View all 69 project logs

Enjoy this project?

Share

Discussions

Alexander wrote 05/28/2021 at 13:45 point

2 CPUS and a GPU  in TTL?!?!  Is there more than that board? Seems literally incredible. Either I'm misunderstanding what you did, or what did is really amazing.

  Are you sure? yes | no

Alastair Hewitt wrote 05/28/2021 at 20:43 point

Thanks! That's the only board... what you don't see is the software. That's where most of the magic happens :) The CPU is very minimal and uses a byte-code interpreter to run 8080 machine code. The GPU is really just a DMA controller. It uses the same pipelining as the CPU, but only one "ALU" operation to do a font lookup.

  Are you sure? yes | no

aldolo wrote 05/31/2021 at 12:01 point

I'm trying to understand also, but the schematics itself is not usefull at all to grasp the soul of this project...

  Are you sure? yes | no

Alastair Hewitt wrote 05/31/2021 at 16:52 point

The CPU and interfaces are all software defined so the schematic doesn't give much insight into how thing actually work. The logs cover most of the development details though. I'm planning on going back and explaining the virtual machine in more detail now I've finished that part of the development.

  Are you sure? yes | no

aldolo wrote 05/19/2021 at 19:49 point

an 8080 emulation in 3 dozens of ttl chips seems a bit optimistic

  Are you sure? yes | no

Alastair Hewitt wrote 05/20/2021 at 05:54 point

That number includes the video and audio hardware. The CPU proper is only 22 TTL chips, so the 8080 emulation is done in less than 2 dozen.

  Are you sure? yes | no

Marcel van Kervinck wrote 03/25/2020 at 17:11 point

Great name change!

  Are you sure? yes | no

monsonite wrote 11/05/2019 at 15:04 point

Hi Alastair, I stumbled across your project following on from a message from Marcel. Excellent work and very inspirational. I'm planning a 16-bit design based on a 4-bit bitslice design and video and sound will not be a high priority. I noticed that you mentioned overclocking the ROM. I hope to be using a AT7C1024-45 - have you any estimate of how fast that might clock?

  Are you sure? yes | no

Alastair Hewitt wrote 11/05/2019 at 18:14 point

Thanks for the follow! I've become less certain about overclocking... I'm routinely seeing the 55ns OTP ROM perform as fast as 12ns. That's actually causing issues because the pull up resistors on the bus are jumping high for 6ns during the CPU/GPU context switch. The ROM is so fast it sees that as a valid address (0xFFFF) and returns a value before then doing the actual look up. That means it's doing twice the work in a time window that was barely long enough to do one. This is slowing things down a bit and I need to solve that problem before I can get an idea about actual performance.

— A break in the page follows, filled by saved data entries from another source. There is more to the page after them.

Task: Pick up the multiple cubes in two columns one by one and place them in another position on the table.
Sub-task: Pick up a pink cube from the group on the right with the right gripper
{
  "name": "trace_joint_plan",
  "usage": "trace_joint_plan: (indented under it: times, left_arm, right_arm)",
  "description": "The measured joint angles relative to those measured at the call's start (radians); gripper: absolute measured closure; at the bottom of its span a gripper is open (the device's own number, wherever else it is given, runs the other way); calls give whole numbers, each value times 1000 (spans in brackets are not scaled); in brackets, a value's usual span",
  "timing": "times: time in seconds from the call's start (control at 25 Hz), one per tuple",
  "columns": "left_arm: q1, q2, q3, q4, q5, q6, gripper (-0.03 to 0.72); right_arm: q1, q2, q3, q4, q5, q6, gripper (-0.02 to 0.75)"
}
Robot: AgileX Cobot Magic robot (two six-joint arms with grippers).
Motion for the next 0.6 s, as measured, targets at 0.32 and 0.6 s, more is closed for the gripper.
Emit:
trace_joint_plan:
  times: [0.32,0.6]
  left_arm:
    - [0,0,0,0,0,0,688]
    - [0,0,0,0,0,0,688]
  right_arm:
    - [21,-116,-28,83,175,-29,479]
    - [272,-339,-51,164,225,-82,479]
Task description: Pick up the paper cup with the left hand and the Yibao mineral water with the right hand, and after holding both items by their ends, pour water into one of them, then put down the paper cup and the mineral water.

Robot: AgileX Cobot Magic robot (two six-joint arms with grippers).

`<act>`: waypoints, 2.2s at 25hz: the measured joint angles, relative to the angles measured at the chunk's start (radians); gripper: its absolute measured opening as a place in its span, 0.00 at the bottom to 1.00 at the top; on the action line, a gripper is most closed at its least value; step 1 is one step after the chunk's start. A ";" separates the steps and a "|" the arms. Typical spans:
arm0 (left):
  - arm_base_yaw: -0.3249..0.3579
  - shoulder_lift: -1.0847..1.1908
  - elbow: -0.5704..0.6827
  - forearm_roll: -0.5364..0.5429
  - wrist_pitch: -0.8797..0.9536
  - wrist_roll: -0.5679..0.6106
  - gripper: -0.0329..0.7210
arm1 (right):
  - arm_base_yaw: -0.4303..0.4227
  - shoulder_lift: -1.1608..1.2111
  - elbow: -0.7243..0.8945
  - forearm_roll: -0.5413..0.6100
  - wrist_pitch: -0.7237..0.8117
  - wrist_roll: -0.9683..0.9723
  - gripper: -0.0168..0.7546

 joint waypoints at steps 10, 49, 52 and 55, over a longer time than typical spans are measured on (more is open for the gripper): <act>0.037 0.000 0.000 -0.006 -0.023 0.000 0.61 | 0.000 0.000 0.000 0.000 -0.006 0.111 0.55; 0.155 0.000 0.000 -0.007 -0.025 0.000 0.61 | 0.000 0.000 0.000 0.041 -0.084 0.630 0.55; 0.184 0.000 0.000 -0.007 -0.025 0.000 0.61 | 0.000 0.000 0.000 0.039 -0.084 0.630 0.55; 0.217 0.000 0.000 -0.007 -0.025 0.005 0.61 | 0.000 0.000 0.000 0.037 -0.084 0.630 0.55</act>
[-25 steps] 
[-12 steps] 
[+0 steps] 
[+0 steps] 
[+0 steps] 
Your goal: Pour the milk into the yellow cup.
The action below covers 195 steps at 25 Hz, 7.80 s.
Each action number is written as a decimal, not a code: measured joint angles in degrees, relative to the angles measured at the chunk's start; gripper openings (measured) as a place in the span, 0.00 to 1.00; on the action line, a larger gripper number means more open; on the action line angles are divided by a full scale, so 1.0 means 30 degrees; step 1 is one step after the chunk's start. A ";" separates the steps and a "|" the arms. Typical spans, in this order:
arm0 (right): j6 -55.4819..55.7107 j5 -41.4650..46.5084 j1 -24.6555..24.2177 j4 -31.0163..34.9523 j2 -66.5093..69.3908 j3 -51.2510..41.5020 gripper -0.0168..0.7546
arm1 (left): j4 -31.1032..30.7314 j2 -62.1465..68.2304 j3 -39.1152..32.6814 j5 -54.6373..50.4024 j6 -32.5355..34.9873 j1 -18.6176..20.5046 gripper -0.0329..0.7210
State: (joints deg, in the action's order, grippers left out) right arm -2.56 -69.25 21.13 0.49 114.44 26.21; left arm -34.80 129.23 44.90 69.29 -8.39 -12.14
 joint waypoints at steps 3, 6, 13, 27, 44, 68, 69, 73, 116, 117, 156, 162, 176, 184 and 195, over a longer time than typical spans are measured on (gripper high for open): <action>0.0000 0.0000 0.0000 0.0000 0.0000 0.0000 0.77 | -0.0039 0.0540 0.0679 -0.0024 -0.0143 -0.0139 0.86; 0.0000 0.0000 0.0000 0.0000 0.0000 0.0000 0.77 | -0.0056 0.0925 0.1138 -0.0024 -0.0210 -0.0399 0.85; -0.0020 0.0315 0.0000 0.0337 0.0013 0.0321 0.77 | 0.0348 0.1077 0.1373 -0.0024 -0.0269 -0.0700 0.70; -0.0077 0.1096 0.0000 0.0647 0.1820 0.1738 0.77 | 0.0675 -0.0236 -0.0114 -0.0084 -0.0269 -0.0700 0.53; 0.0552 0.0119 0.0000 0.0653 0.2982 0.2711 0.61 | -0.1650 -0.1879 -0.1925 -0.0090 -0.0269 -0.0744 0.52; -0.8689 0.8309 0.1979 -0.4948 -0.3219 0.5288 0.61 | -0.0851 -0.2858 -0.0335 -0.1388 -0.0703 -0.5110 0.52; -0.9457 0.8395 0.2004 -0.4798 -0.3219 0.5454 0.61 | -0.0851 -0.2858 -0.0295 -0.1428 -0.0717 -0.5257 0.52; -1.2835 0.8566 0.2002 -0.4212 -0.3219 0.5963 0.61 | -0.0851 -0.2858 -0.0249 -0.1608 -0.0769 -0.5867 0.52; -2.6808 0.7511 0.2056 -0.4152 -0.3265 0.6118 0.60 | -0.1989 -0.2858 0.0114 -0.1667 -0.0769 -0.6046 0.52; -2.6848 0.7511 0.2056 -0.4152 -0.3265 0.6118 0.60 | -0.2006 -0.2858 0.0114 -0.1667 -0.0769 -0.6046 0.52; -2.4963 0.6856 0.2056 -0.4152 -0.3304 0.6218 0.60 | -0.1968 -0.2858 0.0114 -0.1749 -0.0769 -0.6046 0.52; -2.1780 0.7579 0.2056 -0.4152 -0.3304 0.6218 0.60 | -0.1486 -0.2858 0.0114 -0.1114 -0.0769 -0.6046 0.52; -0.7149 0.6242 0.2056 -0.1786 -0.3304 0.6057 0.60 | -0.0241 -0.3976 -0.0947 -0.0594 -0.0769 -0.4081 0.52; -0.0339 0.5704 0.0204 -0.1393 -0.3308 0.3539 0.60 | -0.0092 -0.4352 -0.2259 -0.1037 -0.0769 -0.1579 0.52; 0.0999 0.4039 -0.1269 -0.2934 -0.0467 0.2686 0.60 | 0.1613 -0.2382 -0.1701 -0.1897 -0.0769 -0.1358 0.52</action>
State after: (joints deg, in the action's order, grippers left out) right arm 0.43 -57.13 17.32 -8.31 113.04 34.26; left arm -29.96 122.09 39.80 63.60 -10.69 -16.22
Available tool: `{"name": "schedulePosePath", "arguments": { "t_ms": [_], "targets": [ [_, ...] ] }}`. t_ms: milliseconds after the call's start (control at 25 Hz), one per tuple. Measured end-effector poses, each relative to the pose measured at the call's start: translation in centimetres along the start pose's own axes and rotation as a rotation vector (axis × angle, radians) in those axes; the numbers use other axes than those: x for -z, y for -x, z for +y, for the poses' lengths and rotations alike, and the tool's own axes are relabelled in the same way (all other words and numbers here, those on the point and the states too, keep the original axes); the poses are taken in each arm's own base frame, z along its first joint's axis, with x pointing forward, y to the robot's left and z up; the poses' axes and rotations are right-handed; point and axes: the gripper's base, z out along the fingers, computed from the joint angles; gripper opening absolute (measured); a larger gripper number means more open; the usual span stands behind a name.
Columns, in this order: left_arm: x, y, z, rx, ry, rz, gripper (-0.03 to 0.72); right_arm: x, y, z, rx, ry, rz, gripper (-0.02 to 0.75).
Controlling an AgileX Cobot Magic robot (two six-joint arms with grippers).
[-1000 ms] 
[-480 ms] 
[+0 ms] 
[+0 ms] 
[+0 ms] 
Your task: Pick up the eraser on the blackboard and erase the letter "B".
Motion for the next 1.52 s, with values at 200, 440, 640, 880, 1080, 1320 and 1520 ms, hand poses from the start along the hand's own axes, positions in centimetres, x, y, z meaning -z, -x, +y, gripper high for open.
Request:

Saying that, this is what I found with the 70ns NOR flash. That was responding within 32ns, so more than twice as fast. But, there are certain addresses, or sequences, that take up to 50ns. You have to design around the worse case, so that would be the actual limit. Since then I've seen it slow down a little more and that number is closer to 55ns. I suspect that may have been caused by repeated flashing of the chip. The chip also slows down when it heats up and you can expect another 5ns at 50C. That brings it down to 60ns. That's still better than the 70, but not by much.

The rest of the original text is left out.